The Republicans might have made a bigger splash if more money was directed toward a couple of statewide candidates in competitive races. Both Secretary of State candidate Pete Peterson and Controller candidate Ashley Swearengin came within five-percent of their opponents without substantial financial support.
As part of the national trend boosting Republicans in Congress, tight races could fall to Republicans with Doug Ose and Carl DeMaio holding narrow leads early this morning. Incumbent Republican congress members Jeff Denham and David Valadao, who were supposed to be in danger when the election campaigns began, won handily. There may even be an unexpected upset of long time Democratic Congressman Jim Costa to Johnny Tacherra in CD 16.
The Secretary of State’s website is monitoring four razor thin races on a special page of the website. The close races are defined as within two-percentage points. Those races include the Costa-Tacherra contest along with two other congressional races: Brownley-Gorrell in CD 26 (current edge to Brownley, the Democrat) and Peters-DeMaio in CD 52 (current edge to DeMaio, the Republican.)
The fourth contest on that site is an all-Democratic contest for Assembly District 39, in which Assembly Revenue and Taxation Chairman Raul Bocanegra is less than one-percentage point behind Patty Lopez.

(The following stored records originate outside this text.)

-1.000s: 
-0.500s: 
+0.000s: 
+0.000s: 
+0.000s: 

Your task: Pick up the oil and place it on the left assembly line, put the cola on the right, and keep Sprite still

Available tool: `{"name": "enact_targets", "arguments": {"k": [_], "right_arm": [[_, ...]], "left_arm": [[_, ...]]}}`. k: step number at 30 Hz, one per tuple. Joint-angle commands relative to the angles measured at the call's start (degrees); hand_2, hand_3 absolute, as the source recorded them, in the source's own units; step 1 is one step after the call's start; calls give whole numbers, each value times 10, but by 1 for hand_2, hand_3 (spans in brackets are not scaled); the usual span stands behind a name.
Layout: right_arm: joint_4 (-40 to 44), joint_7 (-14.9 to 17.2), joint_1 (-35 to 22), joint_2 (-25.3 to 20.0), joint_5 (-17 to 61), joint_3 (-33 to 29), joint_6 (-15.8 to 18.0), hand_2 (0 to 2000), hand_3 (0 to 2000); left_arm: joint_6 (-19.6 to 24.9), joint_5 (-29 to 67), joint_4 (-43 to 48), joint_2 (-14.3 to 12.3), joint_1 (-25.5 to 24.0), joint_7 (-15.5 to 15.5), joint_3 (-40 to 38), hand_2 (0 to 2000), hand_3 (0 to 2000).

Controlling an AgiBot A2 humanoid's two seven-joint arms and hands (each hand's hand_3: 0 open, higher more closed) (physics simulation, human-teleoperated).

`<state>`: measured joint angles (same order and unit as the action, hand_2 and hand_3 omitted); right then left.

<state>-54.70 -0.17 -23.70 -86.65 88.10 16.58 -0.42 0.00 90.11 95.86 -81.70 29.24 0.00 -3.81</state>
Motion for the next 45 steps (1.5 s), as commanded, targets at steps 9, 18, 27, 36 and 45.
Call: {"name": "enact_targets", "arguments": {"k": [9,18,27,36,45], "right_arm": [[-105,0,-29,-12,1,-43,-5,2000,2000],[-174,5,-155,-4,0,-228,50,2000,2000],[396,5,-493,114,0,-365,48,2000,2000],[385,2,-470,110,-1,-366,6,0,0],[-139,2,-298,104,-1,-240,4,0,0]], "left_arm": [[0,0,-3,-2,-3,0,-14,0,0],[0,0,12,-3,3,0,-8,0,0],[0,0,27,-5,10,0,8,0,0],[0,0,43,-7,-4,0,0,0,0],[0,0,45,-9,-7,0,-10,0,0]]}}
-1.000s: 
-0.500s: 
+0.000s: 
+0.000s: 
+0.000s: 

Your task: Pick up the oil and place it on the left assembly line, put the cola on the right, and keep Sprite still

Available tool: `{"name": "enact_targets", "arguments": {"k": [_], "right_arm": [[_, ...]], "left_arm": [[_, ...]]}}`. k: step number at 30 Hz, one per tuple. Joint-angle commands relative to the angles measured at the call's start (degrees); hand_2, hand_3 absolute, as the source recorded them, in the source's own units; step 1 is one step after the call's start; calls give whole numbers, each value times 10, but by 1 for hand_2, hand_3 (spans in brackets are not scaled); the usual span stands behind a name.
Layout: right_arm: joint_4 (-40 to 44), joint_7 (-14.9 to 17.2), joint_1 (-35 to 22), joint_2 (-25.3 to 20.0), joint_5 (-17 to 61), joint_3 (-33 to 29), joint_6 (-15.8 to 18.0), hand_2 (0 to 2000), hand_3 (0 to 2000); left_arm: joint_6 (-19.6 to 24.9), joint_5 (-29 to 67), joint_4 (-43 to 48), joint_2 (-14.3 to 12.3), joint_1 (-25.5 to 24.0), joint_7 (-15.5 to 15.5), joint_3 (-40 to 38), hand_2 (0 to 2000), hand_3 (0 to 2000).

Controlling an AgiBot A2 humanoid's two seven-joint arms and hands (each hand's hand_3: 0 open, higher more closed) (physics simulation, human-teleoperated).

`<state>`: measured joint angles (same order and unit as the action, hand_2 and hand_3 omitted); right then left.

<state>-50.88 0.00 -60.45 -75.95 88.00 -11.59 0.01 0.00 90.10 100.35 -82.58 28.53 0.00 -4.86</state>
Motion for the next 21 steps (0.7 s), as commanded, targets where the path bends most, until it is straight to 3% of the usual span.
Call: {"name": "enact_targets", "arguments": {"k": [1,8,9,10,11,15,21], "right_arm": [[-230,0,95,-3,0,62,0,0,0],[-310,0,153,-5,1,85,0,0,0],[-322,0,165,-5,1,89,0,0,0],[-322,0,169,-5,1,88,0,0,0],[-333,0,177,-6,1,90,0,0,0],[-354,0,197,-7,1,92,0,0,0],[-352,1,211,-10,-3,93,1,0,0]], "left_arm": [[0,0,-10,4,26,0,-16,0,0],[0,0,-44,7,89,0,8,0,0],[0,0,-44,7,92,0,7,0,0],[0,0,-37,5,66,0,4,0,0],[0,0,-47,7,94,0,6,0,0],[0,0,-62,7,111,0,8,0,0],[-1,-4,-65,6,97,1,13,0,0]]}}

Bocanegra easily took the primary with over 62% of the vote but is in danger of losing the seat to Lopez, an education advocate. Bocanegra is a leading Democrat who tried to work with the business community.
As of this writing, Governor Jerry Brown has a 17.5% advantage over Neel Kashkari. When Brown ran for re-election in his first stint in the office 36 years ago he defeated Attorney General Evelle Younger by 19.5% of the vote. It’s hard to compare the two contests, Younger being much better known at that time than Kashkari is now, but Brown not really mounting a campaign this time.
Brown’s coattails when he chose to get involved in races did not seem very effective. He campaigned in Assembly District 16 for Tim Sbranti who as of this writing is nearly 4-percentage points behind Republican Catharine Baker. He attended a rally for incumbent Al Muratsuchi in AD 66 who has apparently lost to Republican David Hadley. Meanwhile, Brown’s many radio ads in Southern California on behalf of Jose Solorio feel flat as he lost by 20-points to Republican Janet Nguyen in Senate District 34.